_Requirement_: Whatever appears in the records should be given again exactly, down to the last mark.

BEGIN Material supplied

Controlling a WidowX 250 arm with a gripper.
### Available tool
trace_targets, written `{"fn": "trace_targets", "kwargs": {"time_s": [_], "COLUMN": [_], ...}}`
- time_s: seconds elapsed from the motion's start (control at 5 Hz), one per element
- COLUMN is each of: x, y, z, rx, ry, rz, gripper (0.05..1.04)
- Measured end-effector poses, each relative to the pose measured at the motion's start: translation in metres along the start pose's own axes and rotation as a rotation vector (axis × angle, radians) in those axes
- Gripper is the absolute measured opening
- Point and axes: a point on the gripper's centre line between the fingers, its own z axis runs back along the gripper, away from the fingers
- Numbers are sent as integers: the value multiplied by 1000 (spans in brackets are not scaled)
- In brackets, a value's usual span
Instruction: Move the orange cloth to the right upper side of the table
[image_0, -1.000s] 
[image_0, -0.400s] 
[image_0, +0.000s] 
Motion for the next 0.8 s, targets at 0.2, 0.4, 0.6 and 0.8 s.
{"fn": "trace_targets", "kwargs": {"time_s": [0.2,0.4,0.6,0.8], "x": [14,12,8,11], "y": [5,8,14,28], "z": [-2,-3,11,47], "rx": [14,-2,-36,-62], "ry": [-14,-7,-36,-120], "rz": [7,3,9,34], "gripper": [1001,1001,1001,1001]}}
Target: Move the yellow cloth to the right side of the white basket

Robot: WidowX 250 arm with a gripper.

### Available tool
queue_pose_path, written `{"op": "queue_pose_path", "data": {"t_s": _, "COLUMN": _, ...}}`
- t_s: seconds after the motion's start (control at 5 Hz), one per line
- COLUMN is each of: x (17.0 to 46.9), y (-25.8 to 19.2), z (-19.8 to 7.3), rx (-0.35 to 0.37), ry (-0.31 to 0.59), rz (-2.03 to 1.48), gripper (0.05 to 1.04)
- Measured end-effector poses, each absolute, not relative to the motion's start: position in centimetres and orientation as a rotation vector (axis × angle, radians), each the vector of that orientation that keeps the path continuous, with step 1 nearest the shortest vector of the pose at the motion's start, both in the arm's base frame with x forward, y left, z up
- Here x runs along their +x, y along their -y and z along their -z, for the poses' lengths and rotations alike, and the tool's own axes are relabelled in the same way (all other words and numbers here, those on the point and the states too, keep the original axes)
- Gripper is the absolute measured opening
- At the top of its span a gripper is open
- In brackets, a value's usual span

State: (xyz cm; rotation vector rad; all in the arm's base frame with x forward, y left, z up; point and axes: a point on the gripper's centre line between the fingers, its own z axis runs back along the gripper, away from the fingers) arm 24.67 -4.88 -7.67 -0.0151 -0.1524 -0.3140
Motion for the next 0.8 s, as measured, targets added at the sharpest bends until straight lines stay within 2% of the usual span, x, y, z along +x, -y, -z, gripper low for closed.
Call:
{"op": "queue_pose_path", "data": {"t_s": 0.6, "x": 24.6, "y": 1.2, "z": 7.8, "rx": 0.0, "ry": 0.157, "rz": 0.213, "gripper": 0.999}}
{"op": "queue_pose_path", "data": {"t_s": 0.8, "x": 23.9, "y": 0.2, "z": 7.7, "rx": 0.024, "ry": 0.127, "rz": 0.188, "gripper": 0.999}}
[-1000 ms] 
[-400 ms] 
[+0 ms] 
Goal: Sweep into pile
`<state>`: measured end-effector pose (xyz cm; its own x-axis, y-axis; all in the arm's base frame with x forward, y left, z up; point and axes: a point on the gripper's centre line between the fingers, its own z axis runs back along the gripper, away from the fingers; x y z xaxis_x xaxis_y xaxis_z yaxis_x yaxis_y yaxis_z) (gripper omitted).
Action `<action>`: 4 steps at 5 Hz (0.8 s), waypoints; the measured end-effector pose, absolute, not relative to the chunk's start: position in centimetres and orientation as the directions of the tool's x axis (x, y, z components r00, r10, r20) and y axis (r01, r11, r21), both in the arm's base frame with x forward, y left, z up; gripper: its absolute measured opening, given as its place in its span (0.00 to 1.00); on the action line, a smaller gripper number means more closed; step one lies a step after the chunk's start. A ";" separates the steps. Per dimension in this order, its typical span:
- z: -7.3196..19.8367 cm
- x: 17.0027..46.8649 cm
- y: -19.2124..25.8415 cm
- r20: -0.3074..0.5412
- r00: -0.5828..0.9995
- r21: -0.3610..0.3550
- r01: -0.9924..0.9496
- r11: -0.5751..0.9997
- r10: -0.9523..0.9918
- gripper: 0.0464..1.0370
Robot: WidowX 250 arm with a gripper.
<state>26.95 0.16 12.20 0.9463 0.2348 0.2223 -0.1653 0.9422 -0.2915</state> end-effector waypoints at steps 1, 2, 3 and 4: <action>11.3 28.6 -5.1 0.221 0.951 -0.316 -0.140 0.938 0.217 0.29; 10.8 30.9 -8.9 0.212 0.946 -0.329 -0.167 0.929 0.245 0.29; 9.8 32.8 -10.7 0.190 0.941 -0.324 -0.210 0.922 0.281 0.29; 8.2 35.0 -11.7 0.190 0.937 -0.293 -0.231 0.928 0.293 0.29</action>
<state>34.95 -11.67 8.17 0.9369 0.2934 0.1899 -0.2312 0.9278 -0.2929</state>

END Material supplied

_Output for this exercise_:
Controlling a WidowX 250 arm with a gripper.
### Available tool
trace_targets, written `{"fn": "trace_targets", "kwargs": {"time_s": [_], "COLUMN": [_], ...}}`
- time_s: seconds elapsed from the motion's start (control at 5 Hz), one per element
- COLUMN is each of: x, y, z, rx, ry, rz, gripper (0.05..1.04)
- Measured end-effector poses, each relative to the pose measured at the motion's start: translation in metres along the start pose's own axes and rotation as a rotation vector (axis × angle, radians) in those axes
- Gripper is the absolute measured opening
- Point and axes: a point on the gripper's centre line between the fingers, its own z axis runs back along the gripper, away from the fingers
- Numbers are sent as integers: the value multiplied by 1000 (spans in brackets are not scaled)
- In brackets, a value's usual span
Instruction: Move the orange cloth to the right upper side of the table
[image_0, -1.000s] 
[image_0, -0.400s] 
[image_0, +0.000s] 
Motion for the next 0.8 s, targets at 0.2, 0.4, 0.6 and 0.8 s.
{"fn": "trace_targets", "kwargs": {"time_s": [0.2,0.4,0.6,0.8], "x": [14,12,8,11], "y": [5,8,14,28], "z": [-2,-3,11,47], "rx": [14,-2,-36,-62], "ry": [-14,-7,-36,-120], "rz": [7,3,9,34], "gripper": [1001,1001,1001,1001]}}
Target: Move the yellow cloth to the right side of the white basket

Robot: WidowX 250 arm with a gripper.

### Available tool
queue_pose_path, written `{"op": "queue_pose_path", "data": {"t_s": _, "COLUMN": _, ...}}`
- t_s: seconds after the motion's start (control at 5 Hz), one per line
- COLUMN is each of: x (17.0 to 46.9), y (-25.8 to 19.2), z (-19.8 to 7.3), rx (-0.35 to 0.37), ry (-0.31 to 0.59), rz (-2.03 to 1.48), gripper (0.05 to 1.04)
- Measured end-effector poses, each absolute, not relative to the motion's start: position in centimetres and orientation as a rotation vector (axis × angle, radians), each the vector of that orientation that keeps the path continuous, with step 1 nearest the shortest vector of the pose at the motion's start, both in the arm's base frame with x forward, y left, z up
- Here x runs along their +x, y along their -y and z along their -z, for the poses' lengths and rotations alike, and the tool's own axes are relabelled in the same way (all other words and numbers here, those on the point and the states too, keep the original axes)
- Gripper is the absolute measured opening
- At the top of its span a gripper is open
- In brackets, a value's usual span

State: (xyz cm; rotation vector rad; all in the arm's base frame with x forward, y left, z up; point and axes: a point on the gripper's centre line between the fingers, its own z axis runs back along the gripper, away from the fingers) arm 24.67 -4.88 -7.67 -0.0151 -0.1524 -0.3140
Motion for the next 0.8 s, as measured, targets added at the sharpest bends until straight lines stay within 2% of the usual span, x, y, z along +x, -y, -z, gripper low for closed.
Call:
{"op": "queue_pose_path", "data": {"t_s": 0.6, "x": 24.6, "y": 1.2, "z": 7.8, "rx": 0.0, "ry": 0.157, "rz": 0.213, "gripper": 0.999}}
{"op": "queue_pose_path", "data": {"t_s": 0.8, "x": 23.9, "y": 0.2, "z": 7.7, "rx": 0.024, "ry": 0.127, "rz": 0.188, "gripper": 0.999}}
[-1000 ms] 
[-400 ms] 
[+0 ms] 
Goal: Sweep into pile
`<state>`: measured end-effector pose (xyz cm; its own x-axis, y-axis; all in the arm's base frame with x forward, y left, z up; point and axes: a point on the gripper's centre line between the fingers, its own z axis runs back along the gripper, away from the fingers; x y z xaxis_x xaxis_y xaxis_z yaxis_x yaxis_y yaxis_z) (gripper omitted).
Action `<action>`: 4 steps at 5 Hz (0.8 s), waypoints; the measured end-effector pose, absolute, not relative to the chunk's start: position in centimetres and orientation as the directions of the tool's x axis (x, y, z components r00, r10, r20) and y axis (r01, r11, r21), both in the arm's base frame with x forward, y left, z up; gripper: its absolute measured opening, given as its place in its span (0.00 to 1.00); on the action line, a smaller gripper number means more closed; step one lies a step after the chunk's start. A ";" separates the steps. Per dimension in this order, its typical span:
- z: -7.3196..19.8367 cm
- x: 17.0027..46.8649 cm
- y: -19.2124..25.8415 cm
- r20: -0.3074..0.5412
- r00: -0.5828..0.9995
- r21: -0.3610..0.3550
- r01: -0.9924..0.9496
- r11: -0.5751..0.9997
- r10: -0.9523..0.9918
- gripper: 0.0464..1.0370
Robot: WidowX 250 arm with a gripper.
<state>26.95 0.16 12.20 0.9463 0.2348 0.2223 -0.1653 0.9422 -0.2915</state> end-effector waypoints at steps 1, 2, 3 and 4: <action>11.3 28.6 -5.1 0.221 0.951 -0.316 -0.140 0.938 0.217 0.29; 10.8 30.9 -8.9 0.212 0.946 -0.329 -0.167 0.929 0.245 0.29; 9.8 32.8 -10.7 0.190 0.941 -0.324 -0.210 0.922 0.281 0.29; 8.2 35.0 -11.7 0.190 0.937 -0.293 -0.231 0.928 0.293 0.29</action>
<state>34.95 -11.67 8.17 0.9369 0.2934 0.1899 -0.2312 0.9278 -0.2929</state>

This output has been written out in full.